*** Data for analysis Section Begins ***

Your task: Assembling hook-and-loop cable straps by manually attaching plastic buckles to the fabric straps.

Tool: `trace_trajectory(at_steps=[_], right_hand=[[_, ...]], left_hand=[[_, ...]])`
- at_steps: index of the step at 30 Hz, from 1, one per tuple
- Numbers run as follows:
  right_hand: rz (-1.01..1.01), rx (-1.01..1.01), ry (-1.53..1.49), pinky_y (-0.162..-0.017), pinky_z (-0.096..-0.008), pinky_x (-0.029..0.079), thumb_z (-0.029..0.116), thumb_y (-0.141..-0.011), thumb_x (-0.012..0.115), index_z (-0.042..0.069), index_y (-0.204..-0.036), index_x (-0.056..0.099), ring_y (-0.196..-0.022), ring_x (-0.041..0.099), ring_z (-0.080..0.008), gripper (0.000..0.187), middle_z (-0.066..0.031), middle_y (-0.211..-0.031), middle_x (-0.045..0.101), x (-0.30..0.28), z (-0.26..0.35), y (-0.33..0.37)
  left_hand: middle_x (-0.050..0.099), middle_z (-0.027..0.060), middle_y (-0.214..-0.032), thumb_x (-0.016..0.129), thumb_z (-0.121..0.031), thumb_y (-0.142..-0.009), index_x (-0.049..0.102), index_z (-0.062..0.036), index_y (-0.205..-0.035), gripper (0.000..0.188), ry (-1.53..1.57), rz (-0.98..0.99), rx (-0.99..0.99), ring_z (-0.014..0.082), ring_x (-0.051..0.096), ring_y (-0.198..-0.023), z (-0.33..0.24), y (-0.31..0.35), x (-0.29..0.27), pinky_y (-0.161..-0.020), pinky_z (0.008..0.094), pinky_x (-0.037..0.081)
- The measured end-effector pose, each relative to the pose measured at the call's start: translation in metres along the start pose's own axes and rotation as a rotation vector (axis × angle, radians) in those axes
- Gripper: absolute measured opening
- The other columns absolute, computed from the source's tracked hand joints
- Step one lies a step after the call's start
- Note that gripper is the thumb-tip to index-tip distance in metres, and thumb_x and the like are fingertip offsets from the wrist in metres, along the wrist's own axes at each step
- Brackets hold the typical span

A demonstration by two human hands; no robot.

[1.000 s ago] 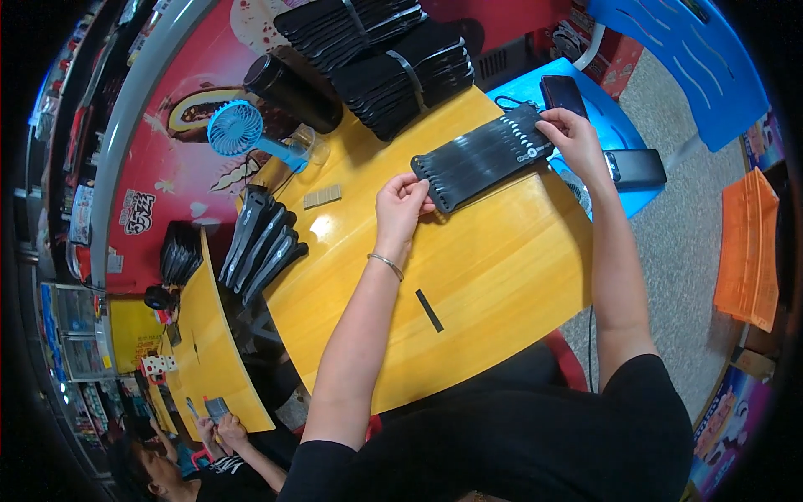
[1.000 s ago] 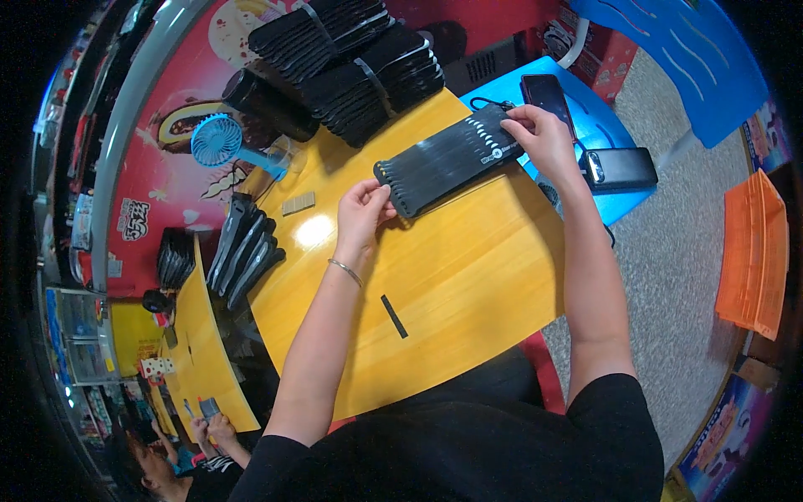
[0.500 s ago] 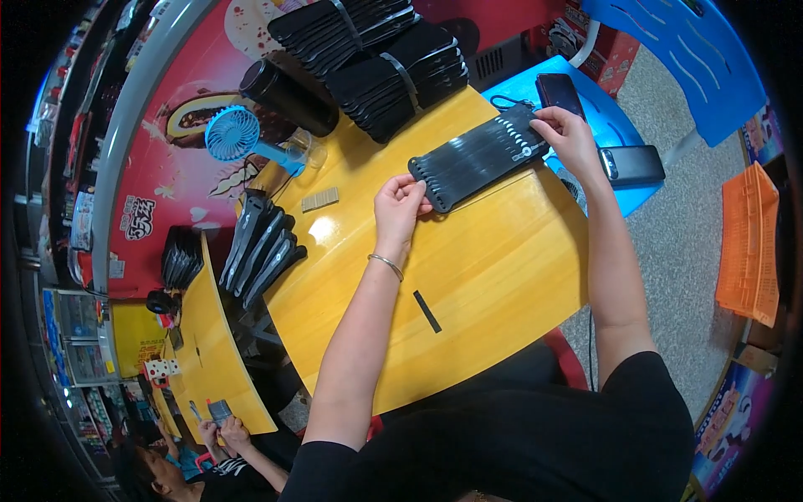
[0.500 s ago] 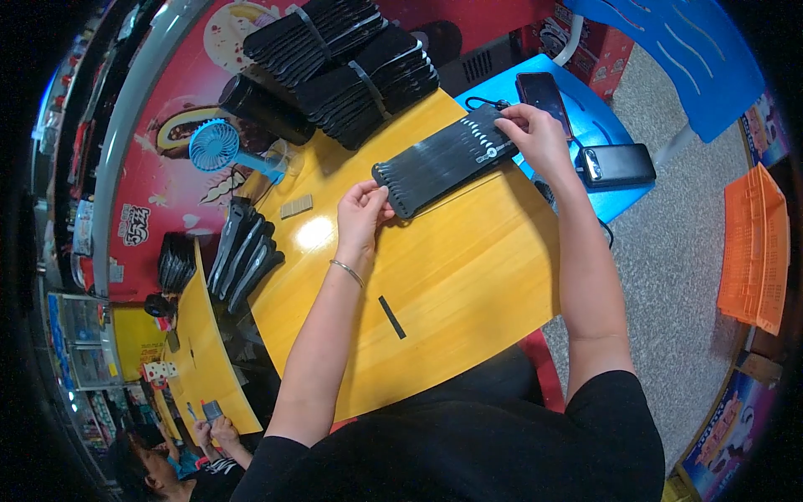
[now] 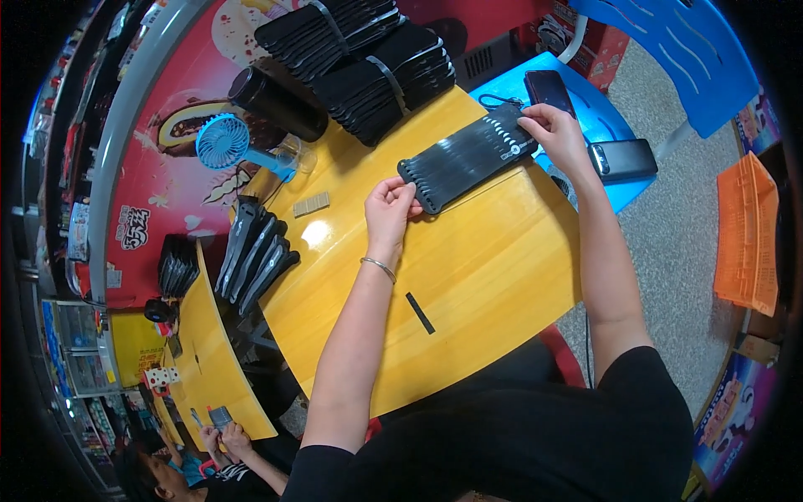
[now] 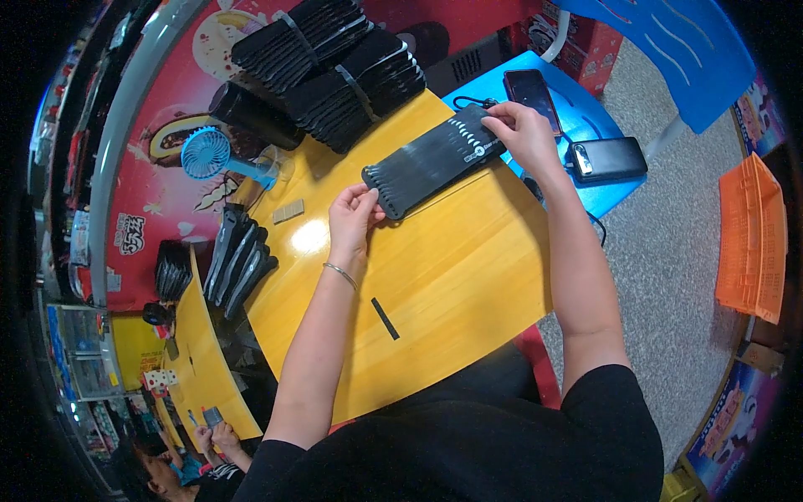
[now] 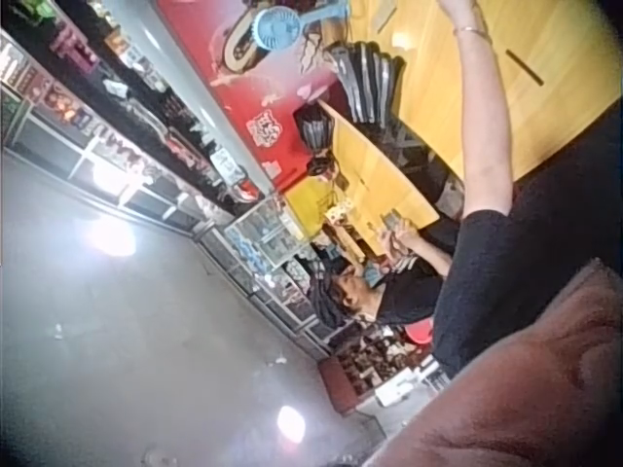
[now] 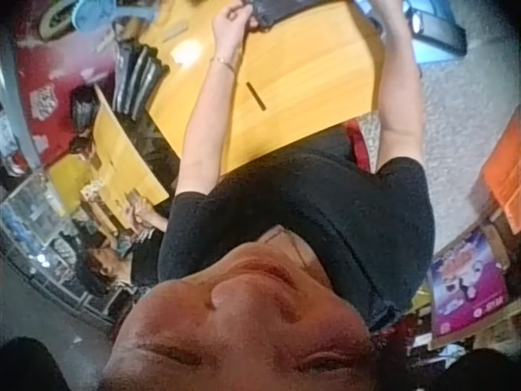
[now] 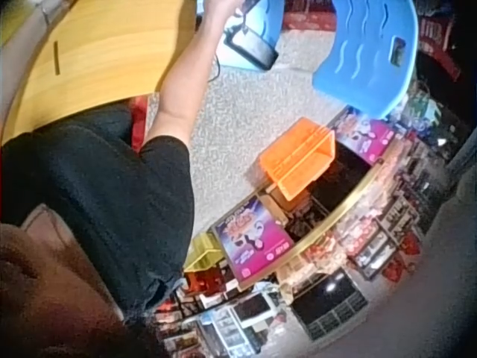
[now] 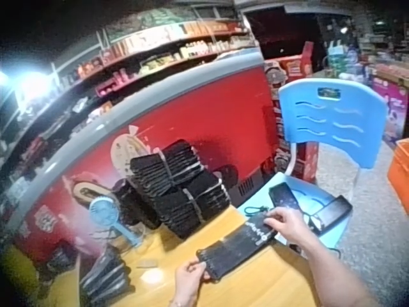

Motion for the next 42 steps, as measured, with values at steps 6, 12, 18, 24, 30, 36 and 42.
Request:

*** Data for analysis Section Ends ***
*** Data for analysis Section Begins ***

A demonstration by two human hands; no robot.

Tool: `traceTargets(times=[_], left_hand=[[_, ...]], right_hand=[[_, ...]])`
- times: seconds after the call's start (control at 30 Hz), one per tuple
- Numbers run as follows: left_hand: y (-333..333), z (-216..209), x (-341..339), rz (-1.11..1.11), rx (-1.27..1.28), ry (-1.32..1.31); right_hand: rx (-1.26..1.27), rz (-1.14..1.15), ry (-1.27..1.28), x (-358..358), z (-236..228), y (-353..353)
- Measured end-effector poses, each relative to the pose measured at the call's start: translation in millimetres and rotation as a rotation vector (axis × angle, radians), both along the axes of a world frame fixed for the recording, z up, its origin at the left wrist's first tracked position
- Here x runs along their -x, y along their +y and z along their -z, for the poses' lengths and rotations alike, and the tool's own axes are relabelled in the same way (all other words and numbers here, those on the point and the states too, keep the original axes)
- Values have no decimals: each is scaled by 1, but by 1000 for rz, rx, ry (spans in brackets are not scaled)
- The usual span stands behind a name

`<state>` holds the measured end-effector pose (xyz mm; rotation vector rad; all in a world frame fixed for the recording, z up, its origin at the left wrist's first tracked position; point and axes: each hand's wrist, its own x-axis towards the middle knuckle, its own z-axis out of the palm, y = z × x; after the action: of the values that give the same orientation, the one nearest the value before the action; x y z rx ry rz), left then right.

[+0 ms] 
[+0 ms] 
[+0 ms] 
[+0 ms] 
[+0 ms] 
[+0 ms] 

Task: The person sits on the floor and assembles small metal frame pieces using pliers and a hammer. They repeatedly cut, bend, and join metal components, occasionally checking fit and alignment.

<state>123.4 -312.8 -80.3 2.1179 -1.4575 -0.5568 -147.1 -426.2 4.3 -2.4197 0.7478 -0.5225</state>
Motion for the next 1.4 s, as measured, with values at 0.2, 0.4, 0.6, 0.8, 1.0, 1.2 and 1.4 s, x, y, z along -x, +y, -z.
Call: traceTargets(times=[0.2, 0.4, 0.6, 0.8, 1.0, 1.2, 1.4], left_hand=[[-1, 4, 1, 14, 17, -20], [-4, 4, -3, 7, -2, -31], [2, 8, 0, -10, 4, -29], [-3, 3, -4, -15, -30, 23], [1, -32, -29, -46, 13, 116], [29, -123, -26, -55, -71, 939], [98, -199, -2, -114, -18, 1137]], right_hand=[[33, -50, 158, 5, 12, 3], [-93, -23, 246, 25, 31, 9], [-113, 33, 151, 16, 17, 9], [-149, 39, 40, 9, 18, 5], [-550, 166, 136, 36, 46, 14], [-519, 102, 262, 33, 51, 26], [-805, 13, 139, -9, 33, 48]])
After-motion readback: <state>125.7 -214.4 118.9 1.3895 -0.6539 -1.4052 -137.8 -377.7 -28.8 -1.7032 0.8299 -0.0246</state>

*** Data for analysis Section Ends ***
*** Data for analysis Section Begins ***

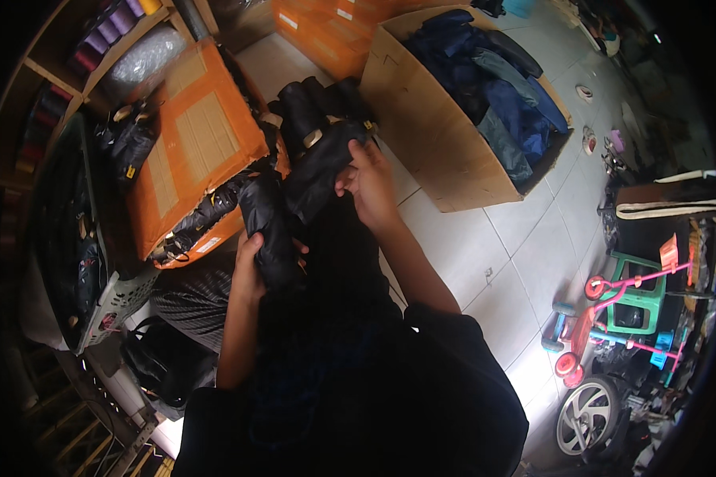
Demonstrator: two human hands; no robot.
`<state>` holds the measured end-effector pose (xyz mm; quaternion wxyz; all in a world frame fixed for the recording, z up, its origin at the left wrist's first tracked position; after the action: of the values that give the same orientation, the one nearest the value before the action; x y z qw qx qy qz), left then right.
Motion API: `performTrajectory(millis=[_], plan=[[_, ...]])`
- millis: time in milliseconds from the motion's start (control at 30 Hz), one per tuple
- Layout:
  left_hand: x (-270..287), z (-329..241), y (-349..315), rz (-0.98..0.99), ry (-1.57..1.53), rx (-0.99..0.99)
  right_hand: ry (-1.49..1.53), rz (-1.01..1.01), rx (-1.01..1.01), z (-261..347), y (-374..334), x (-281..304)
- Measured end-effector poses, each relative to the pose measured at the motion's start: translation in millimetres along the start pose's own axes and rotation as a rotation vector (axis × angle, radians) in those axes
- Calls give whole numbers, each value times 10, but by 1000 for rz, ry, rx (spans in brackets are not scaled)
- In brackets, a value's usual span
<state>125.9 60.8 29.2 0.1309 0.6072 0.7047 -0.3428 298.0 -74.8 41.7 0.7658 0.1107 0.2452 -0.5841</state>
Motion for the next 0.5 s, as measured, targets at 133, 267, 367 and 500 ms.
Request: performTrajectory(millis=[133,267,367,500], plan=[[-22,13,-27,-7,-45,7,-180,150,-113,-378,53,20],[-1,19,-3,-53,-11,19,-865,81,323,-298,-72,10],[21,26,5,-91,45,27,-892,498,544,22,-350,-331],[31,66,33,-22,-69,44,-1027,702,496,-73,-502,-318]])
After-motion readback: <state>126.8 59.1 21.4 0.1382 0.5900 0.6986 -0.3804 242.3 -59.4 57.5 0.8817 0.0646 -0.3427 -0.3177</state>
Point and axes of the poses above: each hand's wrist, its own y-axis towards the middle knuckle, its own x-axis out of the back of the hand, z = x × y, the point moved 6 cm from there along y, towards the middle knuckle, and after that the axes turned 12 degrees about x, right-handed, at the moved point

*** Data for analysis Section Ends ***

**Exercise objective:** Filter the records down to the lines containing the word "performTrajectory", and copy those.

**Expected output:**
Motion API: `performTrajectory(millis=[_], plan=[[_, ...]])`
Request: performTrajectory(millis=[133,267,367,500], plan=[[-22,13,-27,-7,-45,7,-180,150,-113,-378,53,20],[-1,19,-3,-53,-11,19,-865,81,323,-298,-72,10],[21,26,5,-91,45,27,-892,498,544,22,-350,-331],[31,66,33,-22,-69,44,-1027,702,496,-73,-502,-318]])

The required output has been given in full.